▶ _Problem details_
In the data below, find every line with the word "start" and copy it out.

▶ _Stored data_

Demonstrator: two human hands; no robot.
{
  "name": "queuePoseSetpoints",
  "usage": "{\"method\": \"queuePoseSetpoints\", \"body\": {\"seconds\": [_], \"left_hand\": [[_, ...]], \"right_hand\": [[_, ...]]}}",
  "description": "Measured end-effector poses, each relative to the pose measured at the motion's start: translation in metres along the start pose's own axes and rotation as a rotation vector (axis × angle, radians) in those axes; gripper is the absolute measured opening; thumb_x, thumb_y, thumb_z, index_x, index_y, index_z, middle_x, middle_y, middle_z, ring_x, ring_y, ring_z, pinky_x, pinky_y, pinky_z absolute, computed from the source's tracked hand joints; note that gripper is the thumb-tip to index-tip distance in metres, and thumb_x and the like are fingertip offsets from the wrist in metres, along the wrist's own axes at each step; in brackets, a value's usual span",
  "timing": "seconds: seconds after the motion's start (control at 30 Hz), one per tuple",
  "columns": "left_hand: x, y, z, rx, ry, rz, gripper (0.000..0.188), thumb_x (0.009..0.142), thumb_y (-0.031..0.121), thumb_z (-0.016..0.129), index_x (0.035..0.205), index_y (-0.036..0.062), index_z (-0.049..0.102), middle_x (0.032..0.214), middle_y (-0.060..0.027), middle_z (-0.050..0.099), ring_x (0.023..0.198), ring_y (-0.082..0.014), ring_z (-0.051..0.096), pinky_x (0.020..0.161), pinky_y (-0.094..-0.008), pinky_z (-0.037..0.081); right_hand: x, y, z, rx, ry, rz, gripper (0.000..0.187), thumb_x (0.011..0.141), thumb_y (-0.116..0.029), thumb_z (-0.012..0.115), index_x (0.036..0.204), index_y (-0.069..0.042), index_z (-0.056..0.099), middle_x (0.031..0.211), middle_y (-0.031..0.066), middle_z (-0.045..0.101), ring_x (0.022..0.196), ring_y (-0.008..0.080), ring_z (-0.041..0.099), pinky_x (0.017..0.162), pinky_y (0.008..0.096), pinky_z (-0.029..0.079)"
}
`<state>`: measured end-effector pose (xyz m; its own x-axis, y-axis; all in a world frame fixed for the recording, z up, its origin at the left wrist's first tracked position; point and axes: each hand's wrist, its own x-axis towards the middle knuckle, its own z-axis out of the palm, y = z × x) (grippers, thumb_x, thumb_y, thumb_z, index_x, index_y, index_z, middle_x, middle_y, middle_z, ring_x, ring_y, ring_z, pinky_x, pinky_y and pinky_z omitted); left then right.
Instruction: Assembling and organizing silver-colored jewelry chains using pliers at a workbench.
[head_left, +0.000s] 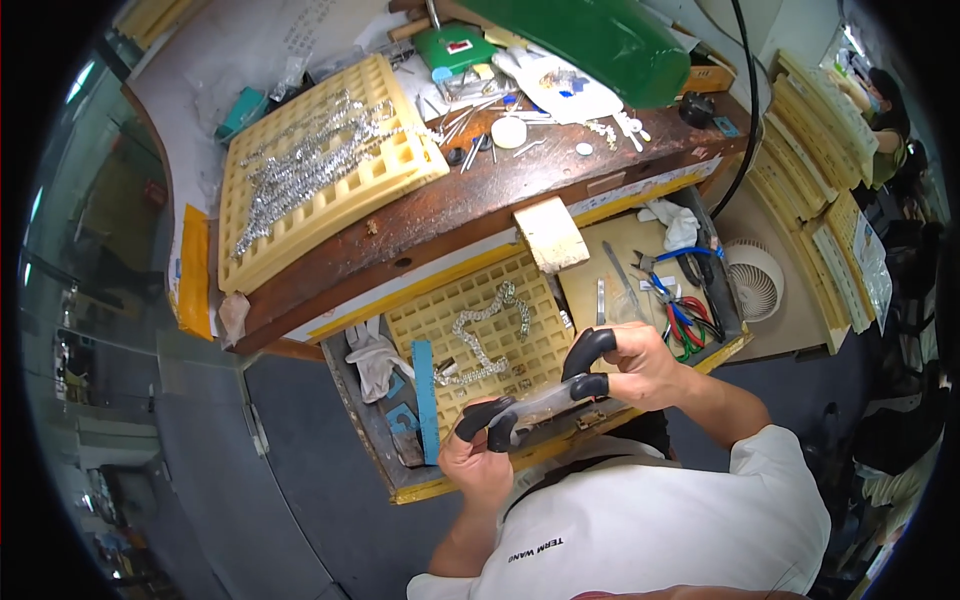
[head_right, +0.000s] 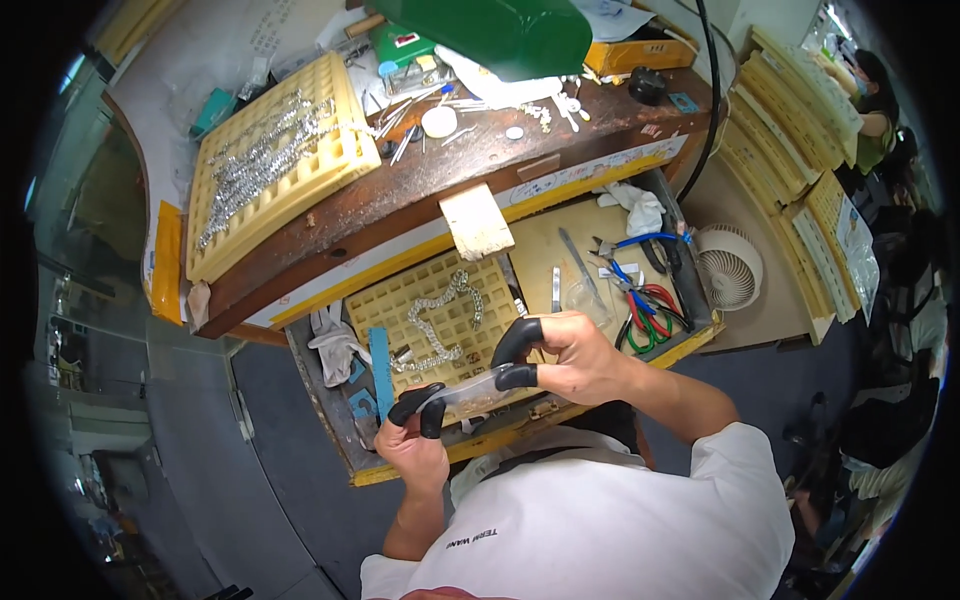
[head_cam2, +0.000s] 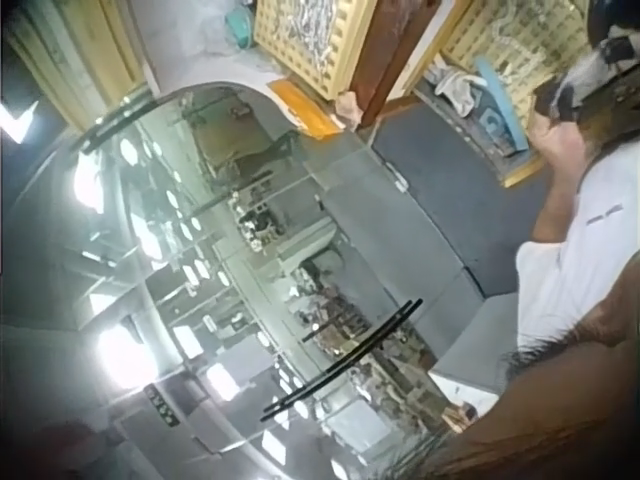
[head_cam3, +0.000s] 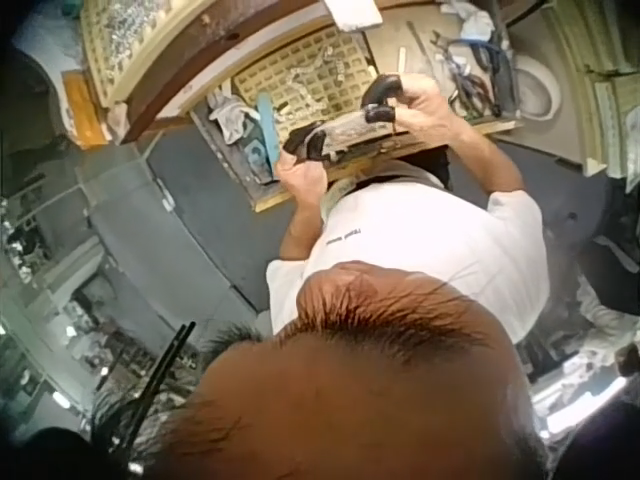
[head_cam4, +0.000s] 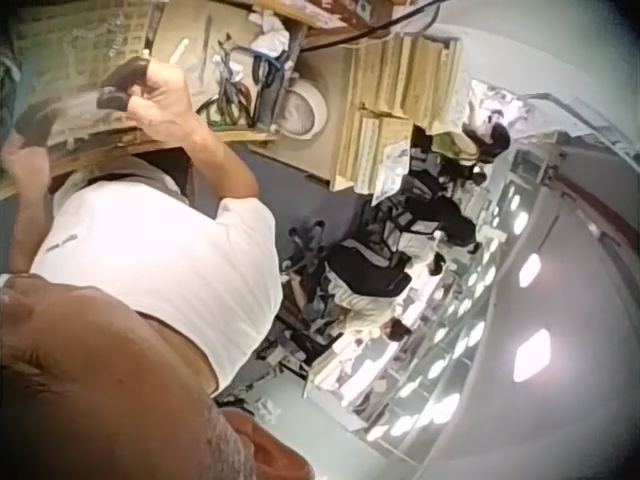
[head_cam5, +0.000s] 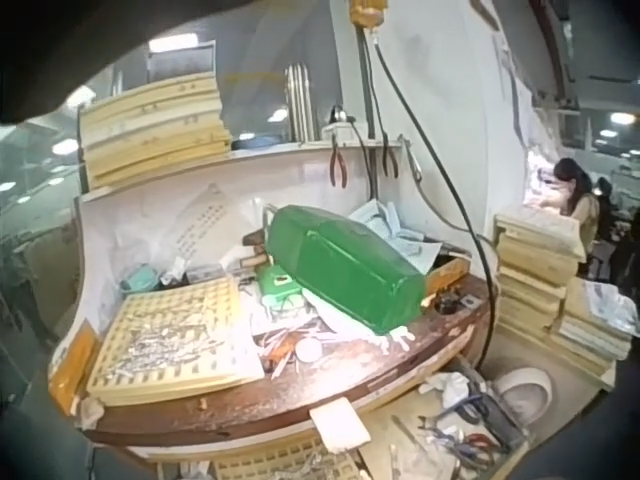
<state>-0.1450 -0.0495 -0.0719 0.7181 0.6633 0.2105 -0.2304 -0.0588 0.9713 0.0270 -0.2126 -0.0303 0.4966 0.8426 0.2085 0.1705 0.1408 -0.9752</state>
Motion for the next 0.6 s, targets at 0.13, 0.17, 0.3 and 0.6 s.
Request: {"method": "queuePoseSetpoints", "body": {"seconds": [0.13,0.17,0.3,0.6], "left_hand": [[0.015,0.011,0.007,-0.012,0.001,0.146,0.012,0.09,-0.004,0.07,0.102,-0.0049,0.069,0.096,-0.0092,0.069,0.084,-0.0118,0.062,0.073,-0.0233,0.051],[0.017,0.014,0.009,0.011,0.005,0.202,0.011,0.09,-0.002,0.07,0.101,-0.0045,0.069,0.096,-0.0098,0.068,0.082,-0.0118,0.061,0.071,-0.023,0.05],[0.019,0.024,0.017,0.131,0.063,0.298,0.005,0.088,-0.004,0.067,0.093,-0.0041,0.066,0.091,-0.0144,0.066,0.08,-0.0208,0.062,0.071,-0.0281,0.051],[0.024,0.048,0.022,0.298,-0.149,0.484,0.017,0.082,-0.002,0.075,0.097,0.0,0.068,0.09,-0.0145,0.066,0.078,-0.031,0.065,0.069,-0.0337,0.052]], "right_hand": [[-0.003,-0.009,0.001,0.081,0.089,0.05,0.009,0.087,0.001,0.073,0.095,0.003,0.069,0.089,0.0066,0.07,0.082,0.0117,0.066,0.071,0.0269,0.053],[-0.003,-0.01,0.0,0.024,0.103,0.043,0.009,0.087,0.001,0.074,0.095,0.002,0.069,0.088,0.0071,0.07,0.081,0.0119,0.066,0.072,0.0265,0.053],[0.0,-0.022,0.011,-0.205,0.198,-0.201,0.011,0.083,0.005,0.073,0.088,0.002,0.064,0.084,0.0127,0.065,0.076,0.0249,0.065,0.069,0.0332,0.05],[0.002,-0.037,0.014,-0.341,0.029,-0.37,0.035,0.065,0.017,0.062,0.096,0.002,0.063,0.087,0.0154,0.064,0.079,0.0344,0.063,0.069,0.0397,0.051]]}}
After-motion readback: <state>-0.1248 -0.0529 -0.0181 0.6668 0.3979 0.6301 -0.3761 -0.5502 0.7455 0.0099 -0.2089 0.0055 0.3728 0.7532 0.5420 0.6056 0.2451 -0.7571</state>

▶ _Final answer_
  "description": "Measured end-effector poses, each relative to the pose measured at the motion's start: translation in metres along the start pose's own axes and rotation as a rotation vector (axis × angle, radians) in those axes; gripper is the absolute measured opening; thumb_x, thumb_y, thumb_z, index_x, index_y, index_z, middle_x, middle_y, middle_z, ring_x, ring_y, ring_z, pinky_x, pinky_y, pinky_z absolute, computed from the source's tracked hand joints; note that gripper is the thumb-tip to index-tip distance in metres, and thumb_x and the like are fingertip offsets from the wrist in metres, along the wrist's own axes at each step; in brackets, a value's usual span",
  "timing": "seconds: seconds after the motion's start (control at 30 Hz), one per tuple",

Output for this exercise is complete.